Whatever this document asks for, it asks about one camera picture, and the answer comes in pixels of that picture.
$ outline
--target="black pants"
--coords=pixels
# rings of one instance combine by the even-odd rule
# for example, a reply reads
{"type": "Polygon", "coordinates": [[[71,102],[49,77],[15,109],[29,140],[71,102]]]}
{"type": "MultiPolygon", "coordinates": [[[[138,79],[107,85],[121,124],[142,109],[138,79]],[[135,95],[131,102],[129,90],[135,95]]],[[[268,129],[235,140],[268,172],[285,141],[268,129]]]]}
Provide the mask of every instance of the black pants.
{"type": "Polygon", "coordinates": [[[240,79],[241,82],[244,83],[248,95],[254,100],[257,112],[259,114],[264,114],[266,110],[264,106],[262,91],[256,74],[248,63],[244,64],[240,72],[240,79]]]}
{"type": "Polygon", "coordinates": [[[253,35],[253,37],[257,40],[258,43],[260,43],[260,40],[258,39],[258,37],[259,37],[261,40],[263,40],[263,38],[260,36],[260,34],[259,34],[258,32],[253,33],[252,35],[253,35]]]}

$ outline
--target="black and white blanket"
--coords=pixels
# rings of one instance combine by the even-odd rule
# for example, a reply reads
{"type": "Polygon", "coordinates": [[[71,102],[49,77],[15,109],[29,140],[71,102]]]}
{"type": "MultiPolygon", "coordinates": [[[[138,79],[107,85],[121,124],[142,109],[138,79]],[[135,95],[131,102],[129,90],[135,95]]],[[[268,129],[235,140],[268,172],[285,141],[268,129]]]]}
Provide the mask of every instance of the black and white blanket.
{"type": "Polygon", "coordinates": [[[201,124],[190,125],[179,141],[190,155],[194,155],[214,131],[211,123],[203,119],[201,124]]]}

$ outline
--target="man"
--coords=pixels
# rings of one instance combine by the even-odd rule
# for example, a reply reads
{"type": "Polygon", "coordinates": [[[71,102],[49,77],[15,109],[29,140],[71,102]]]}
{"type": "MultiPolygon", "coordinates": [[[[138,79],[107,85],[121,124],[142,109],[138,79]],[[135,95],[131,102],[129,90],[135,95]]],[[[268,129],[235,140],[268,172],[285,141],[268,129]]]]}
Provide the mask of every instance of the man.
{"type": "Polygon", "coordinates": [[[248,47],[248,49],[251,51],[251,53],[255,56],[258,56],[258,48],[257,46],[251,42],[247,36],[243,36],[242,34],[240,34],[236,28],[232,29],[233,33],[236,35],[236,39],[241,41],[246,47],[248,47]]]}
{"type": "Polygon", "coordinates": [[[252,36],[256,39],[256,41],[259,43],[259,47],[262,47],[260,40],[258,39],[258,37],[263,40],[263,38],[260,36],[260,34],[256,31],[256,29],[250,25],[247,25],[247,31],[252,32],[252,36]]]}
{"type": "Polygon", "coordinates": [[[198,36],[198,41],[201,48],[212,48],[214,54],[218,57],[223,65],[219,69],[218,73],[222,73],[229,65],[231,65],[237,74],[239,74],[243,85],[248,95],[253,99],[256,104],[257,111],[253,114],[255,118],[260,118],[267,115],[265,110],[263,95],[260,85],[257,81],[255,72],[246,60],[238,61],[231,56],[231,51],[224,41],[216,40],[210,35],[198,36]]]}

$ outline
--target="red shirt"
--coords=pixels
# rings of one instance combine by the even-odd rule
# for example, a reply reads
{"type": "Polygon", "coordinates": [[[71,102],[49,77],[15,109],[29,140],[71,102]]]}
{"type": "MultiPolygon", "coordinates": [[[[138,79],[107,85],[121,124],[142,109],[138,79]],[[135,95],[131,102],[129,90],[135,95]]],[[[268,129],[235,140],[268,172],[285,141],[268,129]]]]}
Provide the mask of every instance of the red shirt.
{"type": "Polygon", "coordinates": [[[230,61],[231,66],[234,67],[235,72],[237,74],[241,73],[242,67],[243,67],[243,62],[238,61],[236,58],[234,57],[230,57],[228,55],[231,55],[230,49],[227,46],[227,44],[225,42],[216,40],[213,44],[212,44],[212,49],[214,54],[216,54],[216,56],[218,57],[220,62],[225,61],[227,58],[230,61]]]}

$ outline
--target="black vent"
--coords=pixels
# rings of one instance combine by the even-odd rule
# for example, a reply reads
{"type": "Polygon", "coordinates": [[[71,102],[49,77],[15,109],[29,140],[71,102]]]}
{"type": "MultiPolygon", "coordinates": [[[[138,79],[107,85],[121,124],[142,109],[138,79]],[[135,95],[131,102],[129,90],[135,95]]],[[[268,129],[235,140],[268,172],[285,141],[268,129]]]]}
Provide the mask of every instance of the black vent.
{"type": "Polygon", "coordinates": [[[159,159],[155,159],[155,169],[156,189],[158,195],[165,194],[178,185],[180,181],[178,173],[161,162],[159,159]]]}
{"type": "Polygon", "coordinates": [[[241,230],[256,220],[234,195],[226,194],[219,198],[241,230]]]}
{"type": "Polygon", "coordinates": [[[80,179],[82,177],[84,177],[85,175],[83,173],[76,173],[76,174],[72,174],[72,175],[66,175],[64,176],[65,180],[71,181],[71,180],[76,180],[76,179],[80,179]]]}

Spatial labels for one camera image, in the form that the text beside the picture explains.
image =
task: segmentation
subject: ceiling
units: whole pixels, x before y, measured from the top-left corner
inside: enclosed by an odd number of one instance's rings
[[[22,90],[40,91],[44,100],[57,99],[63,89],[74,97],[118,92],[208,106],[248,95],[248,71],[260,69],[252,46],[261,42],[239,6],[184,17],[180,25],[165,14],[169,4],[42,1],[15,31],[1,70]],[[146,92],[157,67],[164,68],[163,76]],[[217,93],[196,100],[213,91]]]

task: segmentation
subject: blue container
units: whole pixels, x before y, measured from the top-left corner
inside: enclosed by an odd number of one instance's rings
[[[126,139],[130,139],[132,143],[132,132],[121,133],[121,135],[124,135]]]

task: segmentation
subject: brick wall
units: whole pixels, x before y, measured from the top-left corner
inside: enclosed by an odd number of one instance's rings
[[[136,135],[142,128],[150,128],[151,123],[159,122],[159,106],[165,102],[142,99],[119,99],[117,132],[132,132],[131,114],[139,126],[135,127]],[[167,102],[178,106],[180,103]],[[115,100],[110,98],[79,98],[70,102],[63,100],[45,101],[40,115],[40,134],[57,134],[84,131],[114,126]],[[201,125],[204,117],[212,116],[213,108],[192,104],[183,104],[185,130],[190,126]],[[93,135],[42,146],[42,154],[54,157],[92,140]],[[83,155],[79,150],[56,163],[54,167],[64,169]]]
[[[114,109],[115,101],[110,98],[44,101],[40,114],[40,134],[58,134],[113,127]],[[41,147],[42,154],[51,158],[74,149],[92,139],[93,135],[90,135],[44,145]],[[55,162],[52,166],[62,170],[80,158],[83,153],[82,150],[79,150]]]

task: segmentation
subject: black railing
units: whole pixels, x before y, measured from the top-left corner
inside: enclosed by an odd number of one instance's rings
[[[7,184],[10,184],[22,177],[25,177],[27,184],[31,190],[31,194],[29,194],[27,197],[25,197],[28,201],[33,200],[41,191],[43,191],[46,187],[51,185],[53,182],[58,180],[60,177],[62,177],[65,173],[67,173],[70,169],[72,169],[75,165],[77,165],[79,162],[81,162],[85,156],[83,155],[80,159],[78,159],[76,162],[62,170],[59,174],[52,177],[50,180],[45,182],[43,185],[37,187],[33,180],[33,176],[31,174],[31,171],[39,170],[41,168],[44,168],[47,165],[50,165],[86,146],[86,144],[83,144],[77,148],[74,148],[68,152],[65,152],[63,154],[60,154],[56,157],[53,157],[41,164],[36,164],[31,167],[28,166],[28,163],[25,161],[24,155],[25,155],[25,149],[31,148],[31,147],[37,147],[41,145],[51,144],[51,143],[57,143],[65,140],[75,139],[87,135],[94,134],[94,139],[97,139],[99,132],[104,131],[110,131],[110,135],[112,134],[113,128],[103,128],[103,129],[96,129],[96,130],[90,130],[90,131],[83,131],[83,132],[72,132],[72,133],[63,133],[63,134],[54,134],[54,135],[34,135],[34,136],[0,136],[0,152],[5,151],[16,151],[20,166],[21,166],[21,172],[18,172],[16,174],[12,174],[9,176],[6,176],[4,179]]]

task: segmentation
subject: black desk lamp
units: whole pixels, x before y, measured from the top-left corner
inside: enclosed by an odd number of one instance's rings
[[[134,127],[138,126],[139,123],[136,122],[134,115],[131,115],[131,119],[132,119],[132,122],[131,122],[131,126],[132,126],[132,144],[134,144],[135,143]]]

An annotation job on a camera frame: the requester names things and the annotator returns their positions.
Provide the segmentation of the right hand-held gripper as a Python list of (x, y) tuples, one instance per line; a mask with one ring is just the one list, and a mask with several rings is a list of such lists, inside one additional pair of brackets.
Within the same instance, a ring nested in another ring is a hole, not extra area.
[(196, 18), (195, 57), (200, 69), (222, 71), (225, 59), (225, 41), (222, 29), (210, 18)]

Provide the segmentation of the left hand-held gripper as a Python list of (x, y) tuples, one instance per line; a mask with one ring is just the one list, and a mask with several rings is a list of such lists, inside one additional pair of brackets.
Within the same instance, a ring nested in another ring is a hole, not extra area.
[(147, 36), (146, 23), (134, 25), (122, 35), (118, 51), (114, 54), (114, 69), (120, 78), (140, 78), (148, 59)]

**Your goal:**
List all lines from the entries that include the word "image".

**Result of this task:**
Spatial labels for one camera image, in the form that the text beside the picture explains.
image =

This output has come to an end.